L’anima della festa è un romanzo che strizza l’occhio al dirty realism, al brat pack letterario, ai temi espliciti della generazione X. Tea Hacic-Vlahovic cuce –sfiorando autofiction e memoir– una dark comedy, in prima persona, controcorrente: la vita radicalmente punk di Mia, studentessa americana a Milano nei primi anni 2000.

Le parole di Mia dipingono un flusso anarchico di esperienze ed emozioni –banali o profonde non importa.

Mia lascia che squarcino la superficie di una Milano –a tratti Venezia, con incursioni parigine– illuminata da moda, brand, lusso, fino a deformarsi in quadro oscuro straripante violenza, droghe, cinismo, sesso estremo, profonda solitudine.

Milano diventa immagine sfocata, corpo tossico e deumanizzato dal quale Mia non si lascia travolgere passivamente. Il suo autolesionismo, la sua fuga –dal suo disturbo alimentare, dall’eroina, dalla violenza che continuamente subisce, che si lascia volontariamente infliggere da uomini, donne, da se stessa– diventano ribellione cosciente, intrinsecamente punk.

Come si ribella Mia?

La sua è una ribellione notturna, una festa perpetua che senza di lei, come la Milano che descrive, non sembra poter esistere.
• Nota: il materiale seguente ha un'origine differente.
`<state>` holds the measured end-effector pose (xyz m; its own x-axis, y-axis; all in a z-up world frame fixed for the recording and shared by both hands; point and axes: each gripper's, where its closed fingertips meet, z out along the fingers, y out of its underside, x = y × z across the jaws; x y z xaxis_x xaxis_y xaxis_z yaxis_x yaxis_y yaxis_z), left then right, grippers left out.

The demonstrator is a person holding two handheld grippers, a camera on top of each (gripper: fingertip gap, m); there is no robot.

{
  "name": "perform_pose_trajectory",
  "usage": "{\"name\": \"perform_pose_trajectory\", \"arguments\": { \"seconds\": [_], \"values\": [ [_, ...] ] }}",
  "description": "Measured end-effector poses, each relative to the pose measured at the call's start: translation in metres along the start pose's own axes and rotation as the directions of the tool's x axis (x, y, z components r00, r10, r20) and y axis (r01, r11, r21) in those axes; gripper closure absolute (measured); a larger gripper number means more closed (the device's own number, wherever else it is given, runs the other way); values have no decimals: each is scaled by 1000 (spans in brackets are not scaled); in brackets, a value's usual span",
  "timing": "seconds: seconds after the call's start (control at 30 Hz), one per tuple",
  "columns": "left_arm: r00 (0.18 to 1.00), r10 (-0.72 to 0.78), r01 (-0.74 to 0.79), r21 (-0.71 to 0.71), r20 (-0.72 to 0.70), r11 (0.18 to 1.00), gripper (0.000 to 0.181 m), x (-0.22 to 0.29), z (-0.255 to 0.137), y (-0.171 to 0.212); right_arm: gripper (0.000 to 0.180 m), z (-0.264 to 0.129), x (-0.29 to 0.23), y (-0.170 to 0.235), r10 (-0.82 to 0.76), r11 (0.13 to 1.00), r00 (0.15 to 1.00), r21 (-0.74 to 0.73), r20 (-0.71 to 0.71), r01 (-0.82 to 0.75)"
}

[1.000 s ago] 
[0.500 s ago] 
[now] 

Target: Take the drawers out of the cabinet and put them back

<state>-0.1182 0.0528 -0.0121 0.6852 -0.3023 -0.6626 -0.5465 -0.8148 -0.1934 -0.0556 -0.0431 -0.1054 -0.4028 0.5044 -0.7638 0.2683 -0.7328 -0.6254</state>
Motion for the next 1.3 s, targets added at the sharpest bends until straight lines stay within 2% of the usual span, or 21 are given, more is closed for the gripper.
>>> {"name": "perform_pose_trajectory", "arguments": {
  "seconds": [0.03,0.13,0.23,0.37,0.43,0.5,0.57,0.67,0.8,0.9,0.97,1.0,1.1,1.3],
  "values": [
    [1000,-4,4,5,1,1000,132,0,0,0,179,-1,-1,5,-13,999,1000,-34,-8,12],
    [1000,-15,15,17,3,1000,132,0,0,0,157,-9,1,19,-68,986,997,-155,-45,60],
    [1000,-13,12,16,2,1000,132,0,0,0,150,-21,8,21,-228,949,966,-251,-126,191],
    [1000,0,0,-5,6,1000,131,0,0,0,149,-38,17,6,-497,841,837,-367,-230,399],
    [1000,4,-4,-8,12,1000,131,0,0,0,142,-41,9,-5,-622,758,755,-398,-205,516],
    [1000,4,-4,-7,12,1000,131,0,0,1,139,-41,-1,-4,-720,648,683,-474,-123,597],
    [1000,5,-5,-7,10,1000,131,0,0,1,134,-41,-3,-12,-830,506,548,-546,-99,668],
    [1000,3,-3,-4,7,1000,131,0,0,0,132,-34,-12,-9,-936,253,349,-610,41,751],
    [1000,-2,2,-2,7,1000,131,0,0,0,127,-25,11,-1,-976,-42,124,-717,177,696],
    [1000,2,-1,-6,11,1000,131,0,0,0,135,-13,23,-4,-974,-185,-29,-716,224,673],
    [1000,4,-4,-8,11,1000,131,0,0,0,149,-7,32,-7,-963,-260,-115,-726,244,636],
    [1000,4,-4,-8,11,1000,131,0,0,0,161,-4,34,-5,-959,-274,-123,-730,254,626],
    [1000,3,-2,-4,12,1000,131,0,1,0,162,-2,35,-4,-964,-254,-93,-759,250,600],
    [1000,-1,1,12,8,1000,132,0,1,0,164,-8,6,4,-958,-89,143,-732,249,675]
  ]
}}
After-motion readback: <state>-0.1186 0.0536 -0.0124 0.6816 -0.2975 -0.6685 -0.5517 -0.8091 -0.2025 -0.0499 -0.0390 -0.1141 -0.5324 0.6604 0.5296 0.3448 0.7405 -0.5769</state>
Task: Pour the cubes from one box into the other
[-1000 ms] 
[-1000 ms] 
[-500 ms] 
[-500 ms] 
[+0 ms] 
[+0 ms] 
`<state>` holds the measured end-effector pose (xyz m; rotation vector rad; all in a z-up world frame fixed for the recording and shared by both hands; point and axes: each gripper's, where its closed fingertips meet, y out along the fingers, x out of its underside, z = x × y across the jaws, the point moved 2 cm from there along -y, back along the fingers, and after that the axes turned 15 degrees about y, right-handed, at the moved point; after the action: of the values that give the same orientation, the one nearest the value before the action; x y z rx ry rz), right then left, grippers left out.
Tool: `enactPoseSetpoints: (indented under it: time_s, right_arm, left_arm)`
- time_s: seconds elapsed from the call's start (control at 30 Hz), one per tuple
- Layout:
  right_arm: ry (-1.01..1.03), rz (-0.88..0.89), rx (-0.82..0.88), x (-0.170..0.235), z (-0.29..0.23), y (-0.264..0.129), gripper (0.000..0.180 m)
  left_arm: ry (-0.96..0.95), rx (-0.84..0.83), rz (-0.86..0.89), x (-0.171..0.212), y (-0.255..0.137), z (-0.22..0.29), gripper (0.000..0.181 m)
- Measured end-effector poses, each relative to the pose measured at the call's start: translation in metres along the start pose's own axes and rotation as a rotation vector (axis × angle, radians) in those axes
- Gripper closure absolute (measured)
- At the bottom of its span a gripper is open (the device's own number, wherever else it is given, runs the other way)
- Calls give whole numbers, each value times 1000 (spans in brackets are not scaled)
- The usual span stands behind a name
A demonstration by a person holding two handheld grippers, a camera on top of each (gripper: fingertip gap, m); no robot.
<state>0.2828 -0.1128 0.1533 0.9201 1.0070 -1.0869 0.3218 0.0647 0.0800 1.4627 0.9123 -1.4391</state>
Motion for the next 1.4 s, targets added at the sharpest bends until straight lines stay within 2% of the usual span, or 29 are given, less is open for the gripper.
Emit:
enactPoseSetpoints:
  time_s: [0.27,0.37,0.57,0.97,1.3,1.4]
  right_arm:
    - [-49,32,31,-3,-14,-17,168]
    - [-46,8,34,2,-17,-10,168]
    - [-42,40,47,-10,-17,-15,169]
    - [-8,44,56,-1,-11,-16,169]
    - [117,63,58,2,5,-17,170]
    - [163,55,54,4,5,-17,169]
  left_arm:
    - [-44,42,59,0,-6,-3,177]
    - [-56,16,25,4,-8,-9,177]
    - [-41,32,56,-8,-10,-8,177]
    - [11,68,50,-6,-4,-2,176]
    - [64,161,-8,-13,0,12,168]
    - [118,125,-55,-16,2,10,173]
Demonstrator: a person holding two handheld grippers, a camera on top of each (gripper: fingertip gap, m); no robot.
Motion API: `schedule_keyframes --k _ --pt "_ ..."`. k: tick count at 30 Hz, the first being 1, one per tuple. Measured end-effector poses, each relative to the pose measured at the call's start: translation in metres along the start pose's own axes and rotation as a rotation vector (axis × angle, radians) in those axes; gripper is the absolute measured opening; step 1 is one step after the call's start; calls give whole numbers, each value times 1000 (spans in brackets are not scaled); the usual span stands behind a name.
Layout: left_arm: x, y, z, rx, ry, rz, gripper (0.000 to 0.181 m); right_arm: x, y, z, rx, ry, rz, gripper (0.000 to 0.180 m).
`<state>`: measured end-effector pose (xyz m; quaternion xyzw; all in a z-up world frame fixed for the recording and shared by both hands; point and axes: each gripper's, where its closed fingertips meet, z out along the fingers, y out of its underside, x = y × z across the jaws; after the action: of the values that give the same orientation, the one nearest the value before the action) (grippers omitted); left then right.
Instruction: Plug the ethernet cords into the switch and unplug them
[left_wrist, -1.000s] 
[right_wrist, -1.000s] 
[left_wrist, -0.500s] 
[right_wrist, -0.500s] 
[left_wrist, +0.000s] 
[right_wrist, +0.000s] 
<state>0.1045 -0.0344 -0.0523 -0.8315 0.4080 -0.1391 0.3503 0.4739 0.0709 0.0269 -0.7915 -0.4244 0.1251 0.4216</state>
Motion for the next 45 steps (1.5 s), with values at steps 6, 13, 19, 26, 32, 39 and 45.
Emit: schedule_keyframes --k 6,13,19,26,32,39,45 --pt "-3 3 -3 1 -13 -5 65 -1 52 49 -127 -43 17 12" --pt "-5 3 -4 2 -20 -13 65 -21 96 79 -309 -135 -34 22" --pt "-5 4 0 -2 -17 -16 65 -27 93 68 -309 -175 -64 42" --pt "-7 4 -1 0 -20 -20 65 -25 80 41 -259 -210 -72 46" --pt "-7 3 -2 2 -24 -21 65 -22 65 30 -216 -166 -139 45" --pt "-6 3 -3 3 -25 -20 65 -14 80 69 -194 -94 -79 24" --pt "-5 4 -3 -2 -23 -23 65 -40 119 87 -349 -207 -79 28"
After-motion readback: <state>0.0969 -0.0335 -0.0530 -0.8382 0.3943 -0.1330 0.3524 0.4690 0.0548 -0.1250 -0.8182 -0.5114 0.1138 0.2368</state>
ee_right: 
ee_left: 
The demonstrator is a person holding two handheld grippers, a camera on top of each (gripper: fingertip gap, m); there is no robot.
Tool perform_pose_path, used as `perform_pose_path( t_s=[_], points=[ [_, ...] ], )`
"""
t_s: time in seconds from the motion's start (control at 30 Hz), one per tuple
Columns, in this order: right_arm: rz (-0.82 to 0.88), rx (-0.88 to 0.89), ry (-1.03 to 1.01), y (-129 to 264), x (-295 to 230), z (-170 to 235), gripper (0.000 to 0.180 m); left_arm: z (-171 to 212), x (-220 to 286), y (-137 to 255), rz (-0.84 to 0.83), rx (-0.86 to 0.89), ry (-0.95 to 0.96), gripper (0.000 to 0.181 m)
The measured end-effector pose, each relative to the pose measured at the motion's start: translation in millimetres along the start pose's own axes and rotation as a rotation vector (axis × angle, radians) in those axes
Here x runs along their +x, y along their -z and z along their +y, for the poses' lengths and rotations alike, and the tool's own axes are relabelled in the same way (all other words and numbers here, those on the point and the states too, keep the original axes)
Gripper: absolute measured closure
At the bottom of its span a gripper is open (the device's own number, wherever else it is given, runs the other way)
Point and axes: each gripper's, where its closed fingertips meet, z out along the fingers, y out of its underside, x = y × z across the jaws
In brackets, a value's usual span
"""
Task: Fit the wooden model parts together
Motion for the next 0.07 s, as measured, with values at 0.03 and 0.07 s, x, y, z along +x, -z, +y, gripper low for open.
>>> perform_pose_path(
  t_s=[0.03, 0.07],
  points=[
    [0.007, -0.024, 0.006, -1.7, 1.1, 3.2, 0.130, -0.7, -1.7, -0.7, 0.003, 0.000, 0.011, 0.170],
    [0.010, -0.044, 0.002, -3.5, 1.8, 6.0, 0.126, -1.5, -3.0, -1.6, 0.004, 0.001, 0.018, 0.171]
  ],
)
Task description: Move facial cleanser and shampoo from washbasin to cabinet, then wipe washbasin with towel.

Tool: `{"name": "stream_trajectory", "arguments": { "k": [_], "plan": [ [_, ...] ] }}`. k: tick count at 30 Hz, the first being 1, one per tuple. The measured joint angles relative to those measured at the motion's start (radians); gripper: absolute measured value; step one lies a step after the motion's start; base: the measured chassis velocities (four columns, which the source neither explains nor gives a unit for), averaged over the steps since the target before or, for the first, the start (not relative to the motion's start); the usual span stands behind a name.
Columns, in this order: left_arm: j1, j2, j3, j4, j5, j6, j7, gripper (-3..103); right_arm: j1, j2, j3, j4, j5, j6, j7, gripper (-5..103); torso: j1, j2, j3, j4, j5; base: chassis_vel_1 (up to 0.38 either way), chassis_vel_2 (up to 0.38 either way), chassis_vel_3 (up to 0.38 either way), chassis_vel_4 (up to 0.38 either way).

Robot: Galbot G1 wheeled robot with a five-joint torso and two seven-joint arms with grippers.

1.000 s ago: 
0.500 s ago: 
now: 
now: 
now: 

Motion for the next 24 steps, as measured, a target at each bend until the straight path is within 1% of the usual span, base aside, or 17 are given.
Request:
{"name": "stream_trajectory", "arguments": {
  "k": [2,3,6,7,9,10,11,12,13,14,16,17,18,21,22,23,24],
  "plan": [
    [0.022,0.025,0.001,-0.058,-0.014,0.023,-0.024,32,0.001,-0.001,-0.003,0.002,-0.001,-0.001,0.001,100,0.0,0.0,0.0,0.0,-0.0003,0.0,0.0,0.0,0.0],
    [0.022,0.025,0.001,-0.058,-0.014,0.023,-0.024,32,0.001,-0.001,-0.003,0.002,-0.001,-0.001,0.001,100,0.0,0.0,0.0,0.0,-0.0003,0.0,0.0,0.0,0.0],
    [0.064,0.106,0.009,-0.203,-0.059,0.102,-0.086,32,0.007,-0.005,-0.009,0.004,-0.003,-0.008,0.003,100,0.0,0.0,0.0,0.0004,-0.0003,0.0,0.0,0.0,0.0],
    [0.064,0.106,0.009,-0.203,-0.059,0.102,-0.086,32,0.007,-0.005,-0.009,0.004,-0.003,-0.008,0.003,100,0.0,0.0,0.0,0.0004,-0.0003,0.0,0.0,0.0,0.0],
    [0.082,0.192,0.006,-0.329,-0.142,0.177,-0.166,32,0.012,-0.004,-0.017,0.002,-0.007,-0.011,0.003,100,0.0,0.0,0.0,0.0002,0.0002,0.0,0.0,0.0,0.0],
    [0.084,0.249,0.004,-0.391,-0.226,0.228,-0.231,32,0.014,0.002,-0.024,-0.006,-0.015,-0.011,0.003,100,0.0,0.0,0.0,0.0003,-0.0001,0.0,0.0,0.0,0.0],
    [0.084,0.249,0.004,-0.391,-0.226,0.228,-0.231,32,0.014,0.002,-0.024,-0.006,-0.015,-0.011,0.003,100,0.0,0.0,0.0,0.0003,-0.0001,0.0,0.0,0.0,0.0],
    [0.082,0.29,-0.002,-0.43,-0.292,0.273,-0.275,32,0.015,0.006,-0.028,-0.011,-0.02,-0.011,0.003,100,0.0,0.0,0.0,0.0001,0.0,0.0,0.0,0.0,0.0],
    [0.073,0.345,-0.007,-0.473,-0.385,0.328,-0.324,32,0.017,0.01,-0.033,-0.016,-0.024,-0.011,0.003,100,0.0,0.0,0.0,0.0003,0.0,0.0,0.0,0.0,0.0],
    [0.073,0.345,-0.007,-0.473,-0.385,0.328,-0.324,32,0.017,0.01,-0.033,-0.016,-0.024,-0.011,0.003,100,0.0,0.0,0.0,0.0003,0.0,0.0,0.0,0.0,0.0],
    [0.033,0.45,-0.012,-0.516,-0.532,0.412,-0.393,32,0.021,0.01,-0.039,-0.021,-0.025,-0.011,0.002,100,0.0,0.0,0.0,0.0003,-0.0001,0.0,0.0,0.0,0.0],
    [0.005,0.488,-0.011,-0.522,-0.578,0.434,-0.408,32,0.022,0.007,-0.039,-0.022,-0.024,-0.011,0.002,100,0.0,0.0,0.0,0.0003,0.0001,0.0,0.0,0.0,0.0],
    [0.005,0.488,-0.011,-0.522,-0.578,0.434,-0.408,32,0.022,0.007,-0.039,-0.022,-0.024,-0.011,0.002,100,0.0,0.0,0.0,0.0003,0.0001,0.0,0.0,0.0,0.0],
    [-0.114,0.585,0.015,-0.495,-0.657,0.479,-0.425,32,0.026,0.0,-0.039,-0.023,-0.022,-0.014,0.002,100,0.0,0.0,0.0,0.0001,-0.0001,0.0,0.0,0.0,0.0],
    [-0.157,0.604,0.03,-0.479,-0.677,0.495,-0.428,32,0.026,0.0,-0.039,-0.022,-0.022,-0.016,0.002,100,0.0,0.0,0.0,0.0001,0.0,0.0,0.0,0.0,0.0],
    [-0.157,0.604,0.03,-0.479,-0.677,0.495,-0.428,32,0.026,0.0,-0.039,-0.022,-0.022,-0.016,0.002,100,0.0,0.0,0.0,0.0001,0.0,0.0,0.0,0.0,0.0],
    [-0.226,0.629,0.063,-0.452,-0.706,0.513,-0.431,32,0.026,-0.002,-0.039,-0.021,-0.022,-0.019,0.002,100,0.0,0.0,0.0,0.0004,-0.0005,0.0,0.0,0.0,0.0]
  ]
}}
Mia divora, prosciuga la notte a colpi di ironia, tweet e surreali dialoghi con piccioni devastati dalla vita metropolitana.

Mia è l’anima della festa.

P. S. | Post scriptum istantaneo

Chi è Tea Hacic-Vlahovic?

Tea Hacic-Vlahovic è una scrittrice croato-americana. Attivista, performer, ideatrice di Troie Radicali. L’anima della festa, il suo primo romanzo.

–Oltre le 250 parole… la citazione istantanea:

L’anima della festa, Tea Hacic-Vlahovic, frasi:

«“Nessuno di voi mi troverebbe bona senza tutto il trucco che mi metto sulla vagina.” Mando questo tweet dal mio Nokia.»

«ho sempre sostenuto che è meglio essere cool che carine, ma ora che sono carina mi rendo conto di aver sempre detto un sacco di cazzate. Quando ero alle superiori odiavo le bionde sceme, adesso sono una bionda scema e questo io lo chiamo crescere. Fa abbastanza male, lo ammetto. “Non è vero che le bionde si divertono di più, ma è vero che hanno una soglia del dolore più alta.” Quel tweet ha preso un centinaio di “mi piace”

«Quando gli uomini sono violenti a letto è perché non sono capaci di essere bravi a letto. Usano il dolore per distrarti da quanto sono noiosi. O almeno ci provano! Mi annoio da morire, paparino, ammazzami! Essere donna è imbarazzante, ma essere uomini è patetico.»